- Task description -
Under this line are the records; write out word for word the part that begins at the line containing "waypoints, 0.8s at" and ends at the line containing "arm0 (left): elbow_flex", and no more.

Records excerpted from a collection
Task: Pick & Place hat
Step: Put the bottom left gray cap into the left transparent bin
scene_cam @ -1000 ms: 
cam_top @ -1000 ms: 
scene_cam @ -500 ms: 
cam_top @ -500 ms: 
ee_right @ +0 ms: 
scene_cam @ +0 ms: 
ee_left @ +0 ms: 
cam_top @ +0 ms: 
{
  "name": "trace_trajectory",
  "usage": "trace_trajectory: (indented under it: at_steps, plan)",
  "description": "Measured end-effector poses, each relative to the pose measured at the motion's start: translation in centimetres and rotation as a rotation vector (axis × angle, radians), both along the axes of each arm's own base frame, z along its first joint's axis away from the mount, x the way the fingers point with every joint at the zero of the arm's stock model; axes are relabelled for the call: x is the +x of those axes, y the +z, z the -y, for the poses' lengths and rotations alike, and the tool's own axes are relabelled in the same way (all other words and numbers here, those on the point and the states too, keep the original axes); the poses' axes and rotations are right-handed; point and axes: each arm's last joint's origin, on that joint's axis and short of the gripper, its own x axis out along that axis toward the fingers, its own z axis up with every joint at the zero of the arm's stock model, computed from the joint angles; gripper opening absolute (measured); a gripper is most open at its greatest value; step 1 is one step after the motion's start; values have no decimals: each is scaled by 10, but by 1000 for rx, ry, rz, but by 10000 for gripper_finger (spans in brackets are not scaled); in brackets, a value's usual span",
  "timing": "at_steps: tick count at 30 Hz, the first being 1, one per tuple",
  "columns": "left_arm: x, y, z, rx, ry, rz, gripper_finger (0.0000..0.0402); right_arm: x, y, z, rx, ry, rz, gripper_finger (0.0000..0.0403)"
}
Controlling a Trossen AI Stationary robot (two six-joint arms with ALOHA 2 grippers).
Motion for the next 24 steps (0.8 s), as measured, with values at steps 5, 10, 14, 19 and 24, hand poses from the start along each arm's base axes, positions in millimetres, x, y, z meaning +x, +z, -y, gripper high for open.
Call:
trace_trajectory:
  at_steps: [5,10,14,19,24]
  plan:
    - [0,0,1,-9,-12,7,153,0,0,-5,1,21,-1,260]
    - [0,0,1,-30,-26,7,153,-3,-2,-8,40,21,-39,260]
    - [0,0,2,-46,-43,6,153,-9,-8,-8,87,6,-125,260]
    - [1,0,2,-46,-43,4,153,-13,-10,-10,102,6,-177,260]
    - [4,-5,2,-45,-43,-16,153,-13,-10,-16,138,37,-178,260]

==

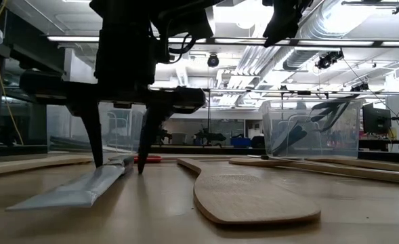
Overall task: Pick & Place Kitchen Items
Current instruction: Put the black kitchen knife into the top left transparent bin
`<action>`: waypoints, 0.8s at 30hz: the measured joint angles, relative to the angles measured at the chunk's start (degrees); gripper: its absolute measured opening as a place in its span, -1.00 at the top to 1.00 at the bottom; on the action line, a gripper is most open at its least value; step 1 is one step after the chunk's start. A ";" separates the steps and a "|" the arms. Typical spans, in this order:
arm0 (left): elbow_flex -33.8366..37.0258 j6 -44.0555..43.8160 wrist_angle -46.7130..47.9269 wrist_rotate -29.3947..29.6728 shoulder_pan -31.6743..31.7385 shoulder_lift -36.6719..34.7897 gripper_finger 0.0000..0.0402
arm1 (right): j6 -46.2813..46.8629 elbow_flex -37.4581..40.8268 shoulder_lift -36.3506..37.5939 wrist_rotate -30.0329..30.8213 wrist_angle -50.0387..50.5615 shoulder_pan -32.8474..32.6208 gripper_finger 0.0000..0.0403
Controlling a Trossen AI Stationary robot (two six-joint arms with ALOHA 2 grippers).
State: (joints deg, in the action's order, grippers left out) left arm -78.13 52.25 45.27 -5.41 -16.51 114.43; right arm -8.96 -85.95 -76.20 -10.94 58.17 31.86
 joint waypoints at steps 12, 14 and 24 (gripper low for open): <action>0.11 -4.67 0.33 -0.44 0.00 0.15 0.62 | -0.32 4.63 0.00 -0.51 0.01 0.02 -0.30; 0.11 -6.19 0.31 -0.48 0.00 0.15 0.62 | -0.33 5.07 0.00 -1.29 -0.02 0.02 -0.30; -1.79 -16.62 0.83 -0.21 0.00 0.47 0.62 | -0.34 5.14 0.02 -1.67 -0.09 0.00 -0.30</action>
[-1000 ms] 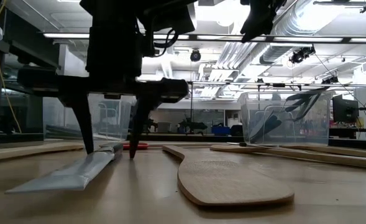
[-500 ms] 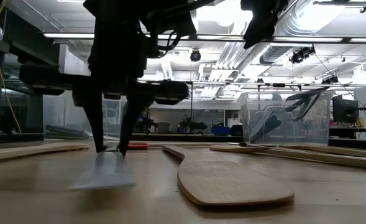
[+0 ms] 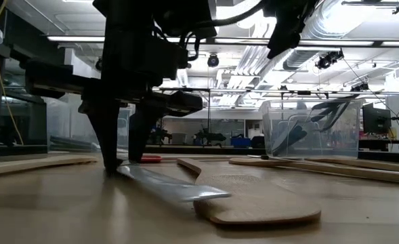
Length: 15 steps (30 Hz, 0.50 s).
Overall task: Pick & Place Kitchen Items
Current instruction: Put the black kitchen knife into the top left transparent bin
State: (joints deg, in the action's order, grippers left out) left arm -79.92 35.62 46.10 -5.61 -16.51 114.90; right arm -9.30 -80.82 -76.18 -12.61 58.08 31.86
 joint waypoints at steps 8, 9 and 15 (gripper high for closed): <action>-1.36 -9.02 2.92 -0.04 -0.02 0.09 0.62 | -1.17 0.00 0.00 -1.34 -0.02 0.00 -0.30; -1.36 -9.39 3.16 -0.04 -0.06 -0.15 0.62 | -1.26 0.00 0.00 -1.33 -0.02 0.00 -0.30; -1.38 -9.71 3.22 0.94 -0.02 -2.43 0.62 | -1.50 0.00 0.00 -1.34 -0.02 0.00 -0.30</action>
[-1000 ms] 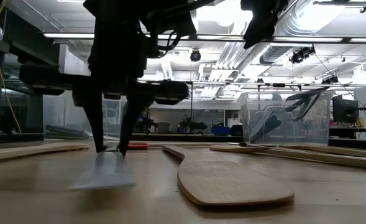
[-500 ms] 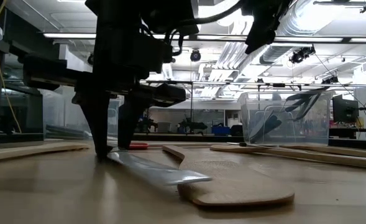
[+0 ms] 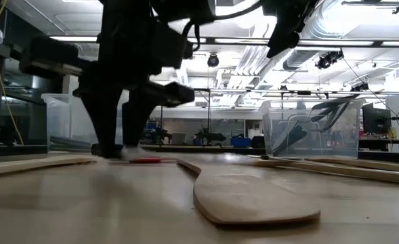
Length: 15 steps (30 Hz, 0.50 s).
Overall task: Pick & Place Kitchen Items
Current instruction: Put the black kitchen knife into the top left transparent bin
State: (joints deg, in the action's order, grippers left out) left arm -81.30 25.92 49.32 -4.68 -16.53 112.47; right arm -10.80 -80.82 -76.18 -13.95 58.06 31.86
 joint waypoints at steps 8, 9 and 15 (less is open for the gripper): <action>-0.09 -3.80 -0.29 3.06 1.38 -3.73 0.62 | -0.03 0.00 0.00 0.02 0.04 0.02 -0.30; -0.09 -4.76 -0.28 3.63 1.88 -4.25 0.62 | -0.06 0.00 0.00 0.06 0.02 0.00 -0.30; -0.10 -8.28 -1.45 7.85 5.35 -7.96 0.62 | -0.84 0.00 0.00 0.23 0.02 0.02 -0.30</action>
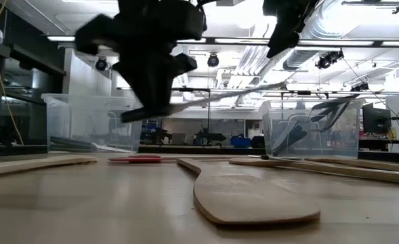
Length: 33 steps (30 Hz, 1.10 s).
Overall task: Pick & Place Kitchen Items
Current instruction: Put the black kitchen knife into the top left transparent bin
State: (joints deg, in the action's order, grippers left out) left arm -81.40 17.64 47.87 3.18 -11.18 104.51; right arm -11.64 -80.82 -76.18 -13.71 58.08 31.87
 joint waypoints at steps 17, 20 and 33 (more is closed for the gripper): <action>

- Reply -
`<action>`: waypoints, 0.8s at 30hz: the measured joint angles, relative to the angles measured at the chunk's start (degrees); gripper: its absolute measured opening as a place in its span, -1.00 at the top to 1.00 at the bottom; on the action line, a gripper is most open at its least value; step 1 is one step after the chunk's start. A ";" separates the steps and a "|" the arms. Typical spans, in this order:
arm0 (left): elbow_flex -33.8366..37.0258 j6 -44.0555..43.8160 wrist_angle -46.7130..47.9269 wrist_rotate -29.3947..29.6728 shoulder_pan -31.6743..31.7385 shoulder_lift -36.6719..34.7897 gripper_finger 0.0000..0.0402

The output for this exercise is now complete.